== What you will do ==
Lines from the records below that contain the word "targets" are to be copied out.

== Material to process ==

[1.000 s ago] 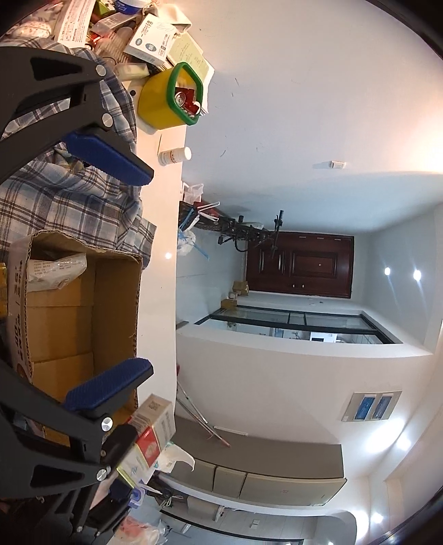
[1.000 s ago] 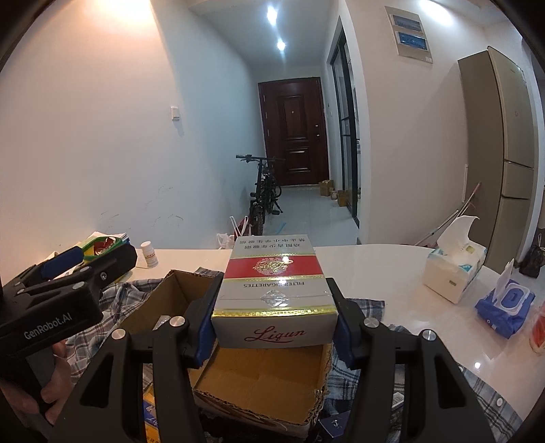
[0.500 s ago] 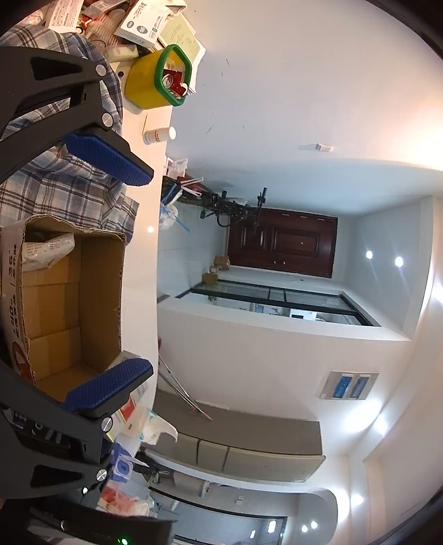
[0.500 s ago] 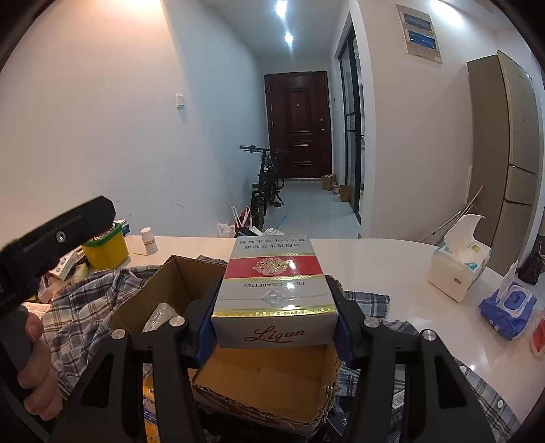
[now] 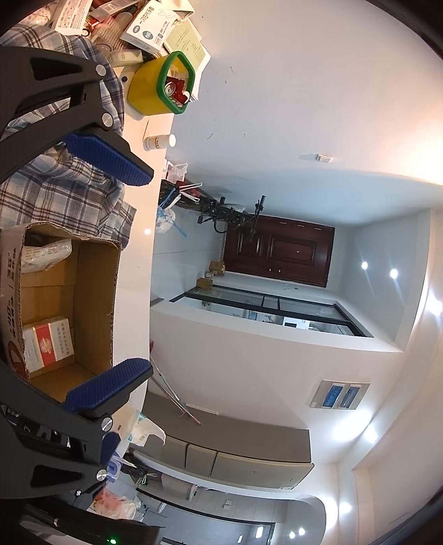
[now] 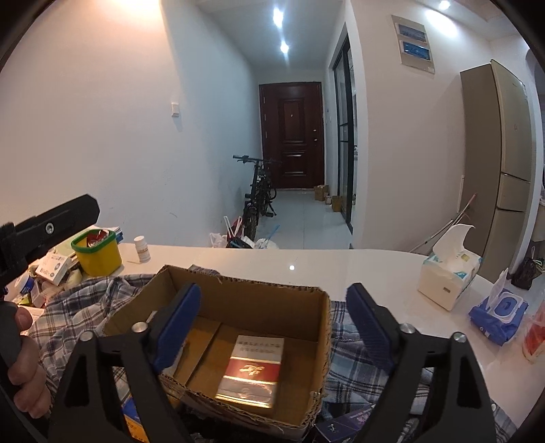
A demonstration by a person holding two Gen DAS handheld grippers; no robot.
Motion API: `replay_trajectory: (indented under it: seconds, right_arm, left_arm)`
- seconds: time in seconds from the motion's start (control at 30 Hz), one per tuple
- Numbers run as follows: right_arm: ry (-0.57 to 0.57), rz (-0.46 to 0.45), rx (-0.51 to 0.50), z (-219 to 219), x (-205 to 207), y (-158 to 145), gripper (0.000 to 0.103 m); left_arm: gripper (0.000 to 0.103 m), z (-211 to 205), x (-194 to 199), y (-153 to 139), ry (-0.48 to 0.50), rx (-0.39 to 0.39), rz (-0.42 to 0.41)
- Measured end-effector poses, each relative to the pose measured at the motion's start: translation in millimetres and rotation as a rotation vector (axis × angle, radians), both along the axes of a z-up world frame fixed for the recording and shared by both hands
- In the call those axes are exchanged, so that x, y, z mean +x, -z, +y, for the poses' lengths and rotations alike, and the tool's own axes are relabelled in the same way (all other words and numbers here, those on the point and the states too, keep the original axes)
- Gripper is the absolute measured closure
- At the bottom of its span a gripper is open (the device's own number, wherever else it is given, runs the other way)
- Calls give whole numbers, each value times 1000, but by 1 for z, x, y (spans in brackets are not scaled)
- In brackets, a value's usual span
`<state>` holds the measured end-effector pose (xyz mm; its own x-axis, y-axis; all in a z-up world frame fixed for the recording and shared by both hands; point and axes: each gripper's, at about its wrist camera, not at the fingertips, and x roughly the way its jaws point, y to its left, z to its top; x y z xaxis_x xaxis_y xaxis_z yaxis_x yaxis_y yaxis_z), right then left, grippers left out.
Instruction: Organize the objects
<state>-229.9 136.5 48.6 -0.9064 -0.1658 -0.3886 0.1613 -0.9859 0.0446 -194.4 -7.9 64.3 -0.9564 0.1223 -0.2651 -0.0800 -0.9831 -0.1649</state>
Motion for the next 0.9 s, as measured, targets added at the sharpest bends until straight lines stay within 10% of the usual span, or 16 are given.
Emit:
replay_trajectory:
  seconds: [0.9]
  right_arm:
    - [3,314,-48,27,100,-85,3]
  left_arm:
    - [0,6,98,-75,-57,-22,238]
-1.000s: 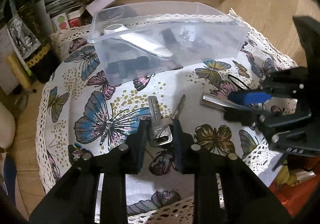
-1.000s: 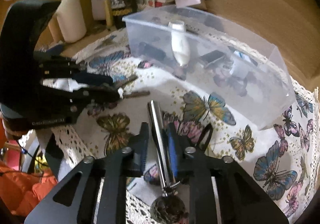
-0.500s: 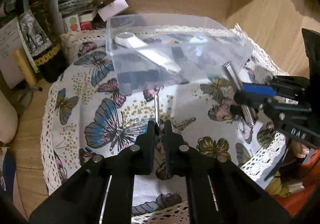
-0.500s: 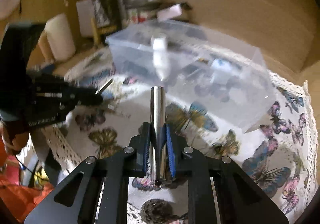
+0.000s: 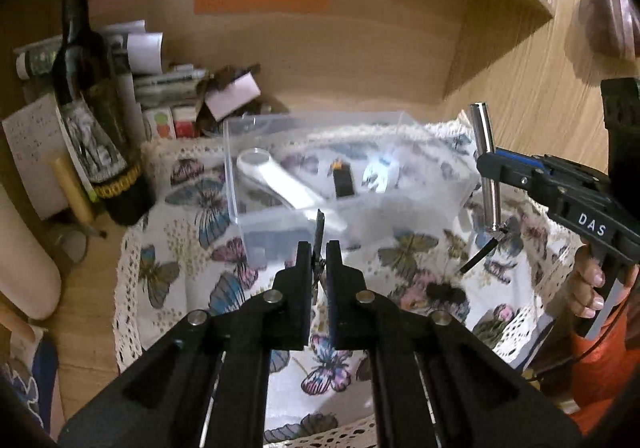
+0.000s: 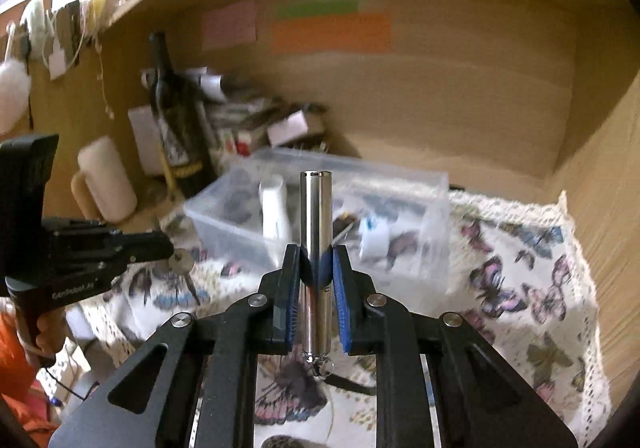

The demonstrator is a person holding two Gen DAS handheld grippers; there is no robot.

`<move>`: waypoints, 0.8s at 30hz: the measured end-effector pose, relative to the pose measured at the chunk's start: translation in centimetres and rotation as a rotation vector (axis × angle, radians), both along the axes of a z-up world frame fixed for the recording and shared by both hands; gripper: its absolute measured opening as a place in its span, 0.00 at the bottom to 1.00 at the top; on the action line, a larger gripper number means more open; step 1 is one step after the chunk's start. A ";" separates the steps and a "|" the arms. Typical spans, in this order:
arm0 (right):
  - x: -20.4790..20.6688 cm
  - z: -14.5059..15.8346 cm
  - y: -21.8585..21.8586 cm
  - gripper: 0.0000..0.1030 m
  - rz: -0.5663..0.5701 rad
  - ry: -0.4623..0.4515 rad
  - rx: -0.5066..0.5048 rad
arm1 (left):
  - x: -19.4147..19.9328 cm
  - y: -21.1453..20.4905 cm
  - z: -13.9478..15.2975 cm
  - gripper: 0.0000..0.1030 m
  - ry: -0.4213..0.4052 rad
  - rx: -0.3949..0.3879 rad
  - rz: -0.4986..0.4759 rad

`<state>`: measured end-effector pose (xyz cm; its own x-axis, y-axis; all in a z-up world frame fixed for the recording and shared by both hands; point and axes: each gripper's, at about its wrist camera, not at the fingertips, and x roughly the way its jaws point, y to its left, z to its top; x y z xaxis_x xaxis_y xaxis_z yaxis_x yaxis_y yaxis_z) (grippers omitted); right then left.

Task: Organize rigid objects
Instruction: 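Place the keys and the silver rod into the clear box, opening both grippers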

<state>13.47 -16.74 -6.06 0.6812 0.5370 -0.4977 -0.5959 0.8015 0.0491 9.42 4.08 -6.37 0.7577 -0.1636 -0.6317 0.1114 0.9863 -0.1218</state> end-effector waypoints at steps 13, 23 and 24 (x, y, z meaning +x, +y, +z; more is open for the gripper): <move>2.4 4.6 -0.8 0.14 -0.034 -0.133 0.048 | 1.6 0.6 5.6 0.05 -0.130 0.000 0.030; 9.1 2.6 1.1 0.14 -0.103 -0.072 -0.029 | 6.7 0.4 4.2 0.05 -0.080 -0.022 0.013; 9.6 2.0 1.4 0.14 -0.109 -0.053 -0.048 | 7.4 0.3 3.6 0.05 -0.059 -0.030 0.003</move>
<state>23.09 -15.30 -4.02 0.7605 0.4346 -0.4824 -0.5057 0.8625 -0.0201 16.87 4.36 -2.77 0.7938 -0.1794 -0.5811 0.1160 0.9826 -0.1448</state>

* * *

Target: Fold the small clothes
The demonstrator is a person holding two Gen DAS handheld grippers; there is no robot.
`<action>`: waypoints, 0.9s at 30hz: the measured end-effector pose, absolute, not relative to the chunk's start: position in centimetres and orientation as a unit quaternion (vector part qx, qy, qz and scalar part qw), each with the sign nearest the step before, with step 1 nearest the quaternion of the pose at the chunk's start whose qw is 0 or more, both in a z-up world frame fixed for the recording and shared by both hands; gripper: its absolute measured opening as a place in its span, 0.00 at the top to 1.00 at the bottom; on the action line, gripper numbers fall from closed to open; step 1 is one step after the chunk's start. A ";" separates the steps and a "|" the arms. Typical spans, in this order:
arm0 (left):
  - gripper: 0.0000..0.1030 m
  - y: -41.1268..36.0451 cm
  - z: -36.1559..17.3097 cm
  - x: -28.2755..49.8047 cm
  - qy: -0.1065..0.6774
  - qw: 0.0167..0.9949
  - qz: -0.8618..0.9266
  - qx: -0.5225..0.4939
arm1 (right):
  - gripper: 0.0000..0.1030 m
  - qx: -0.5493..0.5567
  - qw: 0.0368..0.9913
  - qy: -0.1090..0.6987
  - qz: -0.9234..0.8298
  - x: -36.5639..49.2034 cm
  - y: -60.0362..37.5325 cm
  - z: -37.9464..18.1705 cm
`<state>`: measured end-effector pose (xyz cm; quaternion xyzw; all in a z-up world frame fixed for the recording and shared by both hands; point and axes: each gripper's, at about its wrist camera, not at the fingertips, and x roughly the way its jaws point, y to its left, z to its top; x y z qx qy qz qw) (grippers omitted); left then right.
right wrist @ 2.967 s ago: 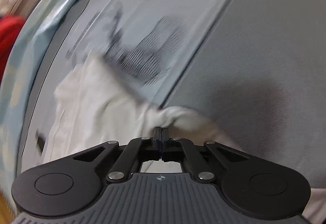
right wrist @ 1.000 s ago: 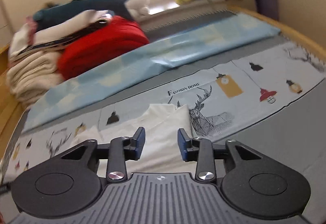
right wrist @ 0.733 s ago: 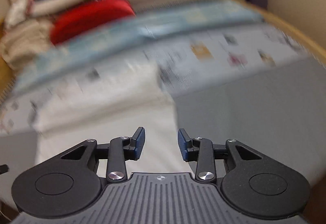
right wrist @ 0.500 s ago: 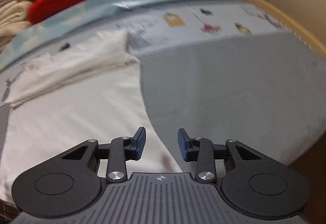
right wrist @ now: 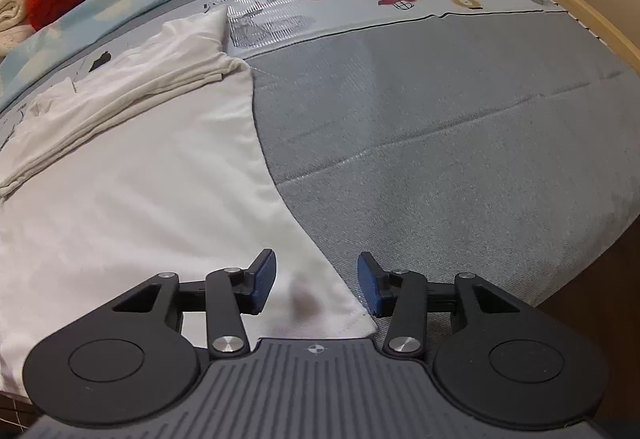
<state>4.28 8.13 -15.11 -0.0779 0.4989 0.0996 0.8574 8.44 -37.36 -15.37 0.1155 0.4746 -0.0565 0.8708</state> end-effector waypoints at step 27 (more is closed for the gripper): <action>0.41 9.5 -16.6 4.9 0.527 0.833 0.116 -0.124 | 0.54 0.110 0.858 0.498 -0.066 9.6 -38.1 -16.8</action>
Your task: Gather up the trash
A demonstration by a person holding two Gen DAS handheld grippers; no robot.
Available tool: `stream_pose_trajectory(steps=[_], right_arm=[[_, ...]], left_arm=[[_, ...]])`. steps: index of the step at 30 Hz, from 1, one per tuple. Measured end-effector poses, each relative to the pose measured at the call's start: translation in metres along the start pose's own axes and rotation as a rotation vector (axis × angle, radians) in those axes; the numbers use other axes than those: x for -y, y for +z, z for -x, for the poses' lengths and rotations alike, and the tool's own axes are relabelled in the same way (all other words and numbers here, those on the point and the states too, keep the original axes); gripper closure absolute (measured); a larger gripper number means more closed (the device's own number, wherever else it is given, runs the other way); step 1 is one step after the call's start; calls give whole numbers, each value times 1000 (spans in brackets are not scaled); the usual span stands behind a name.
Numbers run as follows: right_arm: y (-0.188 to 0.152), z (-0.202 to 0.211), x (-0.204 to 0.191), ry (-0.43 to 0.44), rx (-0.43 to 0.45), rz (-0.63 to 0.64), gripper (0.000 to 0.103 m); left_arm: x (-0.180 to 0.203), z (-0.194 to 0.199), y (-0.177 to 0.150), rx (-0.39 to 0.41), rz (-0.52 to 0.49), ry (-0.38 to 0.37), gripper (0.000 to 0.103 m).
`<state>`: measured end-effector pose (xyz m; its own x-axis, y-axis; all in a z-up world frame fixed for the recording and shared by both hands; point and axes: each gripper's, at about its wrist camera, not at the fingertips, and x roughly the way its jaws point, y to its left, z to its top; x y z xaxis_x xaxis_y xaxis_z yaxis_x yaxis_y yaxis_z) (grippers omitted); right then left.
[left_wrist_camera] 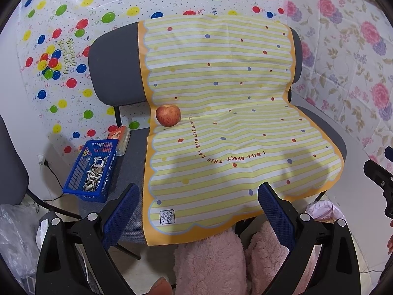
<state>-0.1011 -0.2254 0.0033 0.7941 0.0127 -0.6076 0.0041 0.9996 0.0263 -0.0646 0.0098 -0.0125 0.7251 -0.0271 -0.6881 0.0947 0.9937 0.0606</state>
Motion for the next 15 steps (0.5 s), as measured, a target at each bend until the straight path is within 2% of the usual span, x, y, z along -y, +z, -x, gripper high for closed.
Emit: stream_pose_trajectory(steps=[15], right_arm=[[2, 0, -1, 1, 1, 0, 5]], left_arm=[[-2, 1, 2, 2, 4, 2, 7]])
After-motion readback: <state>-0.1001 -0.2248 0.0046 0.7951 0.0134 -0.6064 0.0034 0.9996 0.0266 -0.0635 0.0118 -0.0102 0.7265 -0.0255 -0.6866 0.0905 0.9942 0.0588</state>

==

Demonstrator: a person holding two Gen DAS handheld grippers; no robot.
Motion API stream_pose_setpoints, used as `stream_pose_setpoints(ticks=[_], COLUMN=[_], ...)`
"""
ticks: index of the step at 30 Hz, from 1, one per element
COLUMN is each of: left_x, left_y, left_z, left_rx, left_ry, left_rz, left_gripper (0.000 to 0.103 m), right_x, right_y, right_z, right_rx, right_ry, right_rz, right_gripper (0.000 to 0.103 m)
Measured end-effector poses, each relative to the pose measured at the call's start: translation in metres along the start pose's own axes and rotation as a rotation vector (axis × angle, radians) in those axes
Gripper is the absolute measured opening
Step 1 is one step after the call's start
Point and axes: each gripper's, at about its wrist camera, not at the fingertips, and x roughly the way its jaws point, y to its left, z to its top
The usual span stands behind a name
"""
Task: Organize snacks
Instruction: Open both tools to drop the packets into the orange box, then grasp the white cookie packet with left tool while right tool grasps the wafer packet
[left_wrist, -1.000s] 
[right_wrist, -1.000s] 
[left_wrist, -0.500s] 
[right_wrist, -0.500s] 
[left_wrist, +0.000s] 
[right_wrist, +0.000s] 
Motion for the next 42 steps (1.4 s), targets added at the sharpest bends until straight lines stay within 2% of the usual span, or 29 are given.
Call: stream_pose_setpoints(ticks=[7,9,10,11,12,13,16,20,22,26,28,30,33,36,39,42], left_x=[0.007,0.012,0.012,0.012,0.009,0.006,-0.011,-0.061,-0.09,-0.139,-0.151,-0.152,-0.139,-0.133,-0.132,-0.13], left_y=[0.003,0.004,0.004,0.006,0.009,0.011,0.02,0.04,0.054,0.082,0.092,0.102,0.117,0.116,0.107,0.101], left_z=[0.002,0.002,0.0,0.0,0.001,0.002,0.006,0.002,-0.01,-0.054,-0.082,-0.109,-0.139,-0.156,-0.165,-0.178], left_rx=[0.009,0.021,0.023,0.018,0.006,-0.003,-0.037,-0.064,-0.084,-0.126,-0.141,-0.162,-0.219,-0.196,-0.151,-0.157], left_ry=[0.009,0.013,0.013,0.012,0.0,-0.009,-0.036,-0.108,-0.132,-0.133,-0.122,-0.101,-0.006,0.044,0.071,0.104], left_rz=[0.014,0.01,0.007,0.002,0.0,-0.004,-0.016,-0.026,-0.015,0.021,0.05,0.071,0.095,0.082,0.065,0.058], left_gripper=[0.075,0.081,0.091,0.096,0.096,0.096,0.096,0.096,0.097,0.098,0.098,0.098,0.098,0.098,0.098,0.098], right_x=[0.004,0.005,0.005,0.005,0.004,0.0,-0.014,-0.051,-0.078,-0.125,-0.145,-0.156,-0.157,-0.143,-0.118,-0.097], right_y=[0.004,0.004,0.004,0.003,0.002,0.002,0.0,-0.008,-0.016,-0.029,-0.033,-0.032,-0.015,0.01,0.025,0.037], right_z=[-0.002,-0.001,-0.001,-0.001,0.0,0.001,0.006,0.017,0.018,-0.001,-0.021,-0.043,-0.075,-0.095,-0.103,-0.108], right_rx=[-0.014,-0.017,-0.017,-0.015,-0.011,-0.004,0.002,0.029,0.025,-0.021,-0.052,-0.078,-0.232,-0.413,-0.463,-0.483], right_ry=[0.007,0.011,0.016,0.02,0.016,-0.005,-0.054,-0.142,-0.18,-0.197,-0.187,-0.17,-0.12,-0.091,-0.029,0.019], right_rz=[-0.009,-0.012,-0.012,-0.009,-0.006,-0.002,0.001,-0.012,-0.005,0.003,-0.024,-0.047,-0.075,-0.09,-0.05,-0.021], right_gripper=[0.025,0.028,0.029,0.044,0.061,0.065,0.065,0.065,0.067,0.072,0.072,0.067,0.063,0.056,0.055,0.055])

== Solution to the exercise ==
Motion for the next 0.9 s, as measured, targets added at the sharpest bends until straight lines stay within 10% of the usual span, or 16 are given.
Motion for the next 42 steps (1.4 s), targets added at the sharpest bends until straight lines stay within 2% of the usual span, or 29 are given.

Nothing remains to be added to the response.